Hain Celestial’s US segment
Hain Celestial Group (HAIN) operates through four segments: the United States, the United Kingdom, HPPC (Hain Pure Protein), and Rest of World, comprised of Canada and Continental Europe.
Hain Celestial’s US segment reported improved results when compared to the fiscal 1Q16. However, it declined when compared to 2Q15. It recorded 2Q16 net sales of $342 million, a fall of 4.7% compared to 2Q15. Operating earnings for this segment dropped by 17% to $52 million in comparison to $63 million in fiscal 2Q15. The Canadian business drove the company’s total net sales by delivering high single-digit growth on a constant currency basis.
In the United Kingdom segment, net sales came in at $194.2 million, a fall of 3.3% compared to 2Q15. In local currency, however, net sales rose.
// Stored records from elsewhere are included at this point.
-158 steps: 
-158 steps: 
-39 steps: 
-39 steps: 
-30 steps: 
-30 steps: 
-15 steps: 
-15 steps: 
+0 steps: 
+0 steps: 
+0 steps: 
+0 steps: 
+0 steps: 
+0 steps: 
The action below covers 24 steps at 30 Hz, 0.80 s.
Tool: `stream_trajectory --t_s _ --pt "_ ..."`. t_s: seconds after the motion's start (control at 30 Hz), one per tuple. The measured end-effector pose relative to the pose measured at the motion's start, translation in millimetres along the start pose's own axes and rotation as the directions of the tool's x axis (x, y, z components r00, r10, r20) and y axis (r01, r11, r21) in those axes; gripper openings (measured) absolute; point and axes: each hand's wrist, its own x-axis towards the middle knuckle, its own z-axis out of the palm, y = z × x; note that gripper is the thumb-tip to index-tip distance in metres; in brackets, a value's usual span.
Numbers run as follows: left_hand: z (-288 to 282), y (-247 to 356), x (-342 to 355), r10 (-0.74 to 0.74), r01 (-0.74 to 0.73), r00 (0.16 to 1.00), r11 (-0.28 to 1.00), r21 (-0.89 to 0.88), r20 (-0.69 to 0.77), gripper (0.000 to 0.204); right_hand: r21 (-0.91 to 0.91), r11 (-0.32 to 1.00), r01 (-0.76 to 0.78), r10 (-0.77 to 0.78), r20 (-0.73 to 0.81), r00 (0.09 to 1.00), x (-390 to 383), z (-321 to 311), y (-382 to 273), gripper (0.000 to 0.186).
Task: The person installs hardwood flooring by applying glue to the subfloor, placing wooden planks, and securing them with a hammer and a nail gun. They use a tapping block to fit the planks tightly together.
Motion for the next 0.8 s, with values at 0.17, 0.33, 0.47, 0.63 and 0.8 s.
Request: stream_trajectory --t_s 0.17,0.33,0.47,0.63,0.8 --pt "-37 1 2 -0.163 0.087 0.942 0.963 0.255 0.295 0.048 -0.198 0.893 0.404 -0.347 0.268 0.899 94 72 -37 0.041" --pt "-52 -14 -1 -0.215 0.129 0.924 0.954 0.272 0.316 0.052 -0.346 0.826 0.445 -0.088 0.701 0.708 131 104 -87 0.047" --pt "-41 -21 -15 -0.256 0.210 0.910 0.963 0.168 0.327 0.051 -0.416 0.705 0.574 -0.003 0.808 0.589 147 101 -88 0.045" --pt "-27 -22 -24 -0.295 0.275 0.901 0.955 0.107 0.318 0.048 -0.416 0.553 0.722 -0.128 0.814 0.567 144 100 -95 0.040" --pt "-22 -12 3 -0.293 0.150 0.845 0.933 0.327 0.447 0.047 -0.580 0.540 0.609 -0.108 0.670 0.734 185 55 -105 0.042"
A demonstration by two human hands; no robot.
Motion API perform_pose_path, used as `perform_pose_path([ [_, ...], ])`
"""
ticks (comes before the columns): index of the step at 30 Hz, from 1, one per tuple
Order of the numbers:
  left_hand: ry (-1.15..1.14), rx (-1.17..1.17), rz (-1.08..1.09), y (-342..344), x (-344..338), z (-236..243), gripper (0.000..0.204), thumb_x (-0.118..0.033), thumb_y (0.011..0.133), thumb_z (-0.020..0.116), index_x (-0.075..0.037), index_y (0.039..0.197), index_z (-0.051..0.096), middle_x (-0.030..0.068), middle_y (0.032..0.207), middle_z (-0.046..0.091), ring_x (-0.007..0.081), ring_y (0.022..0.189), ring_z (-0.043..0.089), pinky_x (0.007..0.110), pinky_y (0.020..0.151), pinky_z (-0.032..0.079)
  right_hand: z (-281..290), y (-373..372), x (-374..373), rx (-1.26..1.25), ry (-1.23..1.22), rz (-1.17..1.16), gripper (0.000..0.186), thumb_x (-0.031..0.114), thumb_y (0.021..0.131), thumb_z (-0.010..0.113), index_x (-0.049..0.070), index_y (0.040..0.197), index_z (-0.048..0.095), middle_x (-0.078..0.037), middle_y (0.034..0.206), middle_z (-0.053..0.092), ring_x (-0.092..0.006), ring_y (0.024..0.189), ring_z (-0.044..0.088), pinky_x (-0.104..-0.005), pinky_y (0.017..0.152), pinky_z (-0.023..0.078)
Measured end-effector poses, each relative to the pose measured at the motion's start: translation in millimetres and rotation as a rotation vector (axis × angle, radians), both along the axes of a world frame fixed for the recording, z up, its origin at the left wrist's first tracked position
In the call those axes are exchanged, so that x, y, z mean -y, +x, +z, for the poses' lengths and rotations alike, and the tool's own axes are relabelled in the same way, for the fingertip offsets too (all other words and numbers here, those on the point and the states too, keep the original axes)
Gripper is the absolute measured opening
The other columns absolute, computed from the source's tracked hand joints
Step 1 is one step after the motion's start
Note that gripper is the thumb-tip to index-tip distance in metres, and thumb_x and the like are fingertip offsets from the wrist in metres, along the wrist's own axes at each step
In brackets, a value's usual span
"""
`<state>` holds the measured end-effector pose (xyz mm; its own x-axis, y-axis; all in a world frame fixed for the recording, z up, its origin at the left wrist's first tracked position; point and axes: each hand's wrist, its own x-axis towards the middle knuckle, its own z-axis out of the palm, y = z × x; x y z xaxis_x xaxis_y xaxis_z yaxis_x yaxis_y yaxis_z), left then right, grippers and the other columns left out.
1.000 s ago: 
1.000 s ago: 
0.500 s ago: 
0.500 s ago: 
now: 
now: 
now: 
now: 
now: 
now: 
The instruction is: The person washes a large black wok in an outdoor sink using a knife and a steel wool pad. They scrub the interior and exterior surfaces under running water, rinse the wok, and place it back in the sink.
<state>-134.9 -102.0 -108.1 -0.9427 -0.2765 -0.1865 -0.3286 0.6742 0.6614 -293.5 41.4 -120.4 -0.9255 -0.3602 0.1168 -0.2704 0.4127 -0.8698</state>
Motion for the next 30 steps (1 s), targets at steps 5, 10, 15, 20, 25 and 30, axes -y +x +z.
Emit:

The soup, grocery, rice, and even the desserts business contributed to sales. HPPC reported net sales of $141.7 million, and the Rest of World segment reported net sales of $74.4 million. Both these segments showed impressive sales growth of 64% and 34%, respectively. HHPC had a good quarter and posted a strong gross margin of 16%.
In general, the United Kingdom segment and HPPC showed better operating earnings of $18.9 million and $4.6 million last quarter as compared to fiscal 2Q15. Management mentioned that the company benefited from acquisitions last quarter in all its segments and hence will continue with its strategy of accretive acquisitions.
The company’s competitors in the industry include Pilgrim’s Pride Corporation (PPC), McCormick & Company (MKC), and Keurig Green Mountain (GMCR). They reported operating margins of 10.9%, 17.6%, and 13.9%, respectively, in their last quarters. The Guggenheim Defensive Equity ETF (DEF) invests 1.7% of its portfolio in GMCR.